Even though the FB approach adds more complexity to electricity market analyses and trading, the transmission capacities provided to the market come together with information on the physical flows on all CBs for each market zone [
27]. Transit flows are monitored and overloads are managed directly by the market algorithm. The TSOs can provide the maximum capacity to the market, and the FB algorithm finds the optimal flow on all grid components by itself in terms of social welfare maximization. Because the TSO does not have to prioritize capacity on a “border-by-border” basis in advance, the solution domain, given by the FB method, is as large as or larger than the ATC domain [
6,
28].
In this paper, we investigate both algorithmic approaches. In general terms, the objective function is the same for ATC and FB, while the constraints differ. The objective in both methods is to maximize the social welfare of the electricity market. This differentiation is depicted in
Figure 1 (where NP (Net Positions) = supply − demand).
The FB algorithm, in most cases, leads to a better solution than the ATC, in terms of social welfare, price convergence, and trading opportunities. The reason behind this is the difference in the constraints, which lead to a wider solution space for the optimization problem. Thus, for a given level of safe operation, the boundaries of FB domain will always be located on or outside the boundaries of ATC domain.
Consequently, the main contributions of this paper are:
- –
The maximization of total social welfare based on the ATC and FB capacity calculation approach.
- –
Better trading opportunities to the market via the FB method and additional social welfare compared to the ATC.
- –
A more effective use of transmission resources.
- –
A better price convergence rate identified for the FB than for the ATC approach.
In particular, the case of the Southeast Europe (SEE) region is taken into consideration. The SEE region is selected as one of special interest. The main reasons behind this selection are:
only basic steps in the market procedures were realized in the majority of the SEE countries [
29],
the cross-border trading has been until now based on bilateral agreements between the SEE countries,
the market coupling especially via the FB approach has not yet been implemented in the SEE region, and
the transmission network in the SEE region seems to have different characteristics in comparison with the Central and Western Europe meshed grid where the market coupling procedures are more mature.
Both the ATC and FB method are examined and tested for this region, as an extension of the work presented in [
30], giving some valuable results. The scenario we examine encapsulates five countries (Greece, North Macedonia, Bulgaria, Serbia, and Romania). The data used as inputs were provided by the involved TSOs (ADMIE/IPTO, MEPSO, ESO, EMS, and Transelectrica) and the Regional Security Center of the SEE region (SCC), except the market data, which were simulated close to the real ones.
The rest of the paper is organized as follows: In
Section 2 and
Section 3, respectively, the ATC and FB approaches are given in detail. The market coupling procedure in the frame of an internal European electricity market is described as a system-wide optimization. In
Section 4, some of the scenarios are tested for the SEE region.
Section 5 includes the results for cross-border trading, using both aforementioned methods. Finally, in
Section 6, some useful conclusions are drawn.
2. Available Transfer Capacity Method
In the ATC approach, the link between commercial exchanges and the physical features of the transmission system are simplified. The nodes of a bidding zone are grouped and replaced by one equivalent node; thus, only cross-border links are taken into account. Capacity allocation is conducted by TSOs ex ante the market clearing [
5,
31].
The ATC calculation method is based on heuristic rules and forecasts of the market outcome. Certainly, the ATC value determined for each cross-border link may be different for each flow direction of a line. ATC market coupling dominates the European electricity markets, except for Central Western Europe (where the FB market coupling is utilized) [
12,
32]. Although the market clearing algorithm is simple, the calculation of the ATC value itself is non-transparent for regulators. Moreover, the transmission capacity that is made available to the market seems to be a conservative estimation of the real one, since the ATC value needs to be excessively limited in order to prevent power system unbalances. The benefit of this approach is the fact that the ATC provides an easier way to conduct cross-border trading. The trade off, however, is the suboptimal solutions we have in the market clearing problem.
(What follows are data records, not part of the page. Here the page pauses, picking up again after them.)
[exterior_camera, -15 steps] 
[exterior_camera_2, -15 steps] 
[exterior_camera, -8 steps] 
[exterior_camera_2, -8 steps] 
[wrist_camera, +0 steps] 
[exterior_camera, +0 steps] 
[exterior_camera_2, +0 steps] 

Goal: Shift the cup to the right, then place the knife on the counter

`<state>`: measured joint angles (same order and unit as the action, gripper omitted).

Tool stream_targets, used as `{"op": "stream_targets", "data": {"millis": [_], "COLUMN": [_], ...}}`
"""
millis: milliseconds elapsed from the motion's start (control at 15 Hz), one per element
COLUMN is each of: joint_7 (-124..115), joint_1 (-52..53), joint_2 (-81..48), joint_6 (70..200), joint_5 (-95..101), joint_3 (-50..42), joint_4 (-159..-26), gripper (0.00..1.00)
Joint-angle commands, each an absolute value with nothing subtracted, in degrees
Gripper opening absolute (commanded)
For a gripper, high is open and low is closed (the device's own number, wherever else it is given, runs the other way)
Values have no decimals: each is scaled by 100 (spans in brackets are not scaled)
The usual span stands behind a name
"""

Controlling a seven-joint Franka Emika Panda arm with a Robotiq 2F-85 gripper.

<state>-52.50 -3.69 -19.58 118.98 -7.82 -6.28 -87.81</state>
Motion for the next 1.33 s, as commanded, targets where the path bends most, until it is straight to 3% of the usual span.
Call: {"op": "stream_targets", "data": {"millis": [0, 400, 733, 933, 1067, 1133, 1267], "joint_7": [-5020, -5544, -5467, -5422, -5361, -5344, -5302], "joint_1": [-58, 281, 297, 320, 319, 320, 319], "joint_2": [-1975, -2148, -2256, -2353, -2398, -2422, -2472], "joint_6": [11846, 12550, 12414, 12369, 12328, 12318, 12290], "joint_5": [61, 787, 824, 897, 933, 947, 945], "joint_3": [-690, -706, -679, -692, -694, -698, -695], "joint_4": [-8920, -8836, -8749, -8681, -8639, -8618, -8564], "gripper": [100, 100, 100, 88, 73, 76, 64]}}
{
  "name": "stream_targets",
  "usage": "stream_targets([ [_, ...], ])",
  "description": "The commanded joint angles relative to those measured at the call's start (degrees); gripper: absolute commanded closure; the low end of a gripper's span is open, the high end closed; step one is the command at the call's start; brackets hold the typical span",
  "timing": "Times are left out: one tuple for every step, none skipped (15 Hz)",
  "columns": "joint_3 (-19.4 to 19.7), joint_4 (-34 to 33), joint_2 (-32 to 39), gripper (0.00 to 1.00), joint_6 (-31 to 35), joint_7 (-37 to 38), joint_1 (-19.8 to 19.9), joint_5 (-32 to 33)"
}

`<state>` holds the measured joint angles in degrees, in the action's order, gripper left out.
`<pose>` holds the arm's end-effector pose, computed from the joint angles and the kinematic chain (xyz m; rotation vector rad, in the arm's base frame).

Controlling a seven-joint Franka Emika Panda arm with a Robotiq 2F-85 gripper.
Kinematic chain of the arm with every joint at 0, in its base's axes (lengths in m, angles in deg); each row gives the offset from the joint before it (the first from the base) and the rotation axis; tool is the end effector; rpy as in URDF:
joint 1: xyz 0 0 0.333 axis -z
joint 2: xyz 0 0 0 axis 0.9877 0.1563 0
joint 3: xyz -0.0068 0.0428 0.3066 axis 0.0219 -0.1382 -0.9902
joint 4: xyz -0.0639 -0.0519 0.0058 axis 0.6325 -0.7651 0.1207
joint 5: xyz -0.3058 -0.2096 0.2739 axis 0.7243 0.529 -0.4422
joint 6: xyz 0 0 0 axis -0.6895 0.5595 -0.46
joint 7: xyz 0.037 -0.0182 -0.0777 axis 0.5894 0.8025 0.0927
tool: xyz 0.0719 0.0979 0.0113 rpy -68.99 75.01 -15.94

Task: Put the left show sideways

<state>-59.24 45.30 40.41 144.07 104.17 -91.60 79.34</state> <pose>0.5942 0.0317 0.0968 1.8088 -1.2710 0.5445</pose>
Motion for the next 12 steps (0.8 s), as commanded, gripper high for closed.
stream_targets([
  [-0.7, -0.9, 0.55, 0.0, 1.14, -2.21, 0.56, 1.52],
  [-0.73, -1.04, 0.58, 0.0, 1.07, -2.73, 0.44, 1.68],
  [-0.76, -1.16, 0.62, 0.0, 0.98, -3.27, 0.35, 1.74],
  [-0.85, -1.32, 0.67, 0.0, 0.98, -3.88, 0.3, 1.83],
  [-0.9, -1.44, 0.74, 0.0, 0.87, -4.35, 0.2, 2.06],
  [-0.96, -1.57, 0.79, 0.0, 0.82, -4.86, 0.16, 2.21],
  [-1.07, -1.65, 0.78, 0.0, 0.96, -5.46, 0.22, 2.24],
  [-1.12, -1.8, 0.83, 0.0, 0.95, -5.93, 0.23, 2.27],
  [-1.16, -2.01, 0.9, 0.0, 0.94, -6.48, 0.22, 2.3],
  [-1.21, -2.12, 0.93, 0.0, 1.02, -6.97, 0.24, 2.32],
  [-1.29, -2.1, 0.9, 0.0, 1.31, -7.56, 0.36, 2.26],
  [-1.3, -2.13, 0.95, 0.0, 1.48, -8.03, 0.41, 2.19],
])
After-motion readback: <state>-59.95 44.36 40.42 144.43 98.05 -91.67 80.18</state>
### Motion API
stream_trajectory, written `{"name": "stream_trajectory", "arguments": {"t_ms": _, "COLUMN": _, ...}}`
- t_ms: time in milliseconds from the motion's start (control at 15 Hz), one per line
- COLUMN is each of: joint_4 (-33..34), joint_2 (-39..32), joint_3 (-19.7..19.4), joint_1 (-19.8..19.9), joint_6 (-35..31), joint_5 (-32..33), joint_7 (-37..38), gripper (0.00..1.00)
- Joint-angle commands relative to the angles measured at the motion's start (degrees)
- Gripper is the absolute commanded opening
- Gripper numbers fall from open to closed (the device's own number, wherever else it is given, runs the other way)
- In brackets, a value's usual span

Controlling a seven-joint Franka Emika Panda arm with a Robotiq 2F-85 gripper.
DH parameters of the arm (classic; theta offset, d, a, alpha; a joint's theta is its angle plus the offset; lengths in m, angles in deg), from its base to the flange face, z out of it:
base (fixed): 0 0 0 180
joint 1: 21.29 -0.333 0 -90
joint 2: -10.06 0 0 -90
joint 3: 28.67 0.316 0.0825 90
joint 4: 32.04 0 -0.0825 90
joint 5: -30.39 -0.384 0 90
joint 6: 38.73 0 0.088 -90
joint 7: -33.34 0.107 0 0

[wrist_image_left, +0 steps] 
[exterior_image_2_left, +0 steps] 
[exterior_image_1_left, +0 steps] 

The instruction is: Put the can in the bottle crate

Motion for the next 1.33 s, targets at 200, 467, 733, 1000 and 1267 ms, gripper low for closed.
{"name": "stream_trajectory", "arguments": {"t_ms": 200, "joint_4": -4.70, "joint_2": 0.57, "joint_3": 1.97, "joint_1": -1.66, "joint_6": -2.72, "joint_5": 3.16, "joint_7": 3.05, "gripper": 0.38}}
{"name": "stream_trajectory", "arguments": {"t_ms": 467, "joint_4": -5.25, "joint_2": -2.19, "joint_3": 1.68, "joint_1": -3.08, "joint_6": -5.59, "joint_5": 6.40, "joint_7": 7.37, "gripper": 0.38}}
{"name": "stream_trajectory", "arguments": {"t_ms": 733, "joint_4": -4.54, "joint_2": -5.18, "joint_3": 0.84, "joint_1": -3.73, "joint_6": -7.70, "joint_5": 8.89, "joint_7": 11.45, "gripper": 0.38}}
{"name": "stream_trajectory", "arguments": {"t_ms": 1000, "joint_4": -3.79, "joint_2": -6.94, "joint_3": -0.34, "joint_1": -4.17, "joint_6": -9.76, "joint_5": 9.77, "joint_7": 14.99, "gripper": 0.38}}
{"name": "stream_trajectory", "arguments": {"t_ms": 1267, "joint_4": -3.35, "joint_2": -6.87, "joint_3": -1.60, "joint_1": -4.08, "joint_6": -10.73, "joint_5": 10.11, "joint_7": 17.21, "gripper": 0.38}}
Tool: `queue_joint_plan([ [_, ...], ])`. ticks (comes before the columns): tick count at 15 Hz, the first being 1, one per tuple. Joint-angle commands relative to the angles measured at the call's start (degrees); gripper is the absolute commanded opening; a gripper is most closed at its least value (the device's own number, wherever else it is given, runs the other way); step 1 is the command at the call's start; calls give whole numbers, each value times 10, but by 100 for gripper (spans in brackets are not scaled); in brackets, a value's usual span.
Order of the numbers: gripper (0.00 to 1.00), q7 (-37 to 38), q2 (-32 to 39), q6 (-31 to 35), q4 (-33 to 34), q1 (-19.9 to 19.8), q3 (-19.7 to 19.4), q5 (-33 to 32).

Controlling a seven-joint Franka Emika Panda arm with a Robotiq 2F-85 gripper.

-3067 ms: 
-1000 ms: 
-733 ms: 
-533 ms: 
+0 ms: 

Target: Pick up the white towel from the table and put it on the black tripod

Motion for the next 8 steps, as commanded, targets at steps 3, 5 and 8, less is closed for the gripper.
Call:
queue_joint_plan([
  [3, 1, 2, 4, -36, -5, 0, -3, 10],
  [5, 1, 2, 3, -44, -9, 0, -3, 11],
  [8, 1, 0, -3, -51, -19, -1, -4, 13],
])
The Net Transfer Capacity (NTC) is the maximum exchange between two areas compatible with security standards applicable in both areas (N-1 criterion) and taking into account the technical uncertainties about the future network conditions. NTC may be allocated in different time frames to match the need for securing longer term trading and to provide space for shorter term trading, after extensive load flow studies performed by the TSOs. New information on weather, topology, etc., helps not only to distinguish the “already allocated” from the “still available” capacities, but also allows simulation of the coupling effects between NTCs across the ENTSO-E area or regions. This results in Notified Transmission Flows (NTF) that can be interpreted as the already occupied part of the NTC by the already accepted contracts at the studied time frame [
16,
25,
31]. Then, TSOs evaluate the remaining ATC between systems. The ATC is “the transfer capacity remaining available between two interconnected areas for further commercial activity over and above already committed utilization of the transmission networks” [
5,
31]. The ATC for a specific time frame is finally given by the following equation:
where ATC stands for the Available Transmission Capacity and NTC represents the Net Transmission Capacity, while NTF represents the Notified Transmission Flows for this time frame. Since the optimal market outcome can be determined by a system-wide optimization of the social welfare, a suitable objective function and the required constraints are established. The term “social welfare” describes the sum of the consumer’s and producer’s surplus and the Congestion Rent (CR) [
26,
33]. The producer surplus represents the benefit to producers obtained from selling at a market price that is higher than the minimum at which they would be willing to sell [
25,
34]. The consumer surplus is the gain for the consumers as they can buy electricity at a price that is less than the maximum price that they are willing to pay. CR is the product of the price difference between two market areas and the limited energy trade between them, due to the scarce transmission capacity i.e., when market parties would like to exchange more power between the market areas than what is feasible. In the case of system-wide optimization, social welfare is not maximized for each individual market zone, but for all market zones [
25,
33]. Furthermore, the methodology presented above involves an optimization for a duration of one hour or an entire day. Thus, a suitable objective function can be formulated as follows, for each market area
a and every hour
t:
where
N is the number of markets,
stands for the price that the buyer is willing to pay for the accepted power quantity,
is the price at which the seller is willing to sell for the accepted power quantity,
represents the accepted quantity of the buy order, and
is the accepted quantity of the sell order.
The basic constraints are:
where
stands for each buy order (either partial or all or nothing buy order) that ranges between zero and
, while
represents the maximum quantity that is available for buy orders. Furthermore,
stands for each sell order (either partial of all or nothing sell order) that ranges between zero and
. Finally,
represents the maximum quantity that is available for sell orders.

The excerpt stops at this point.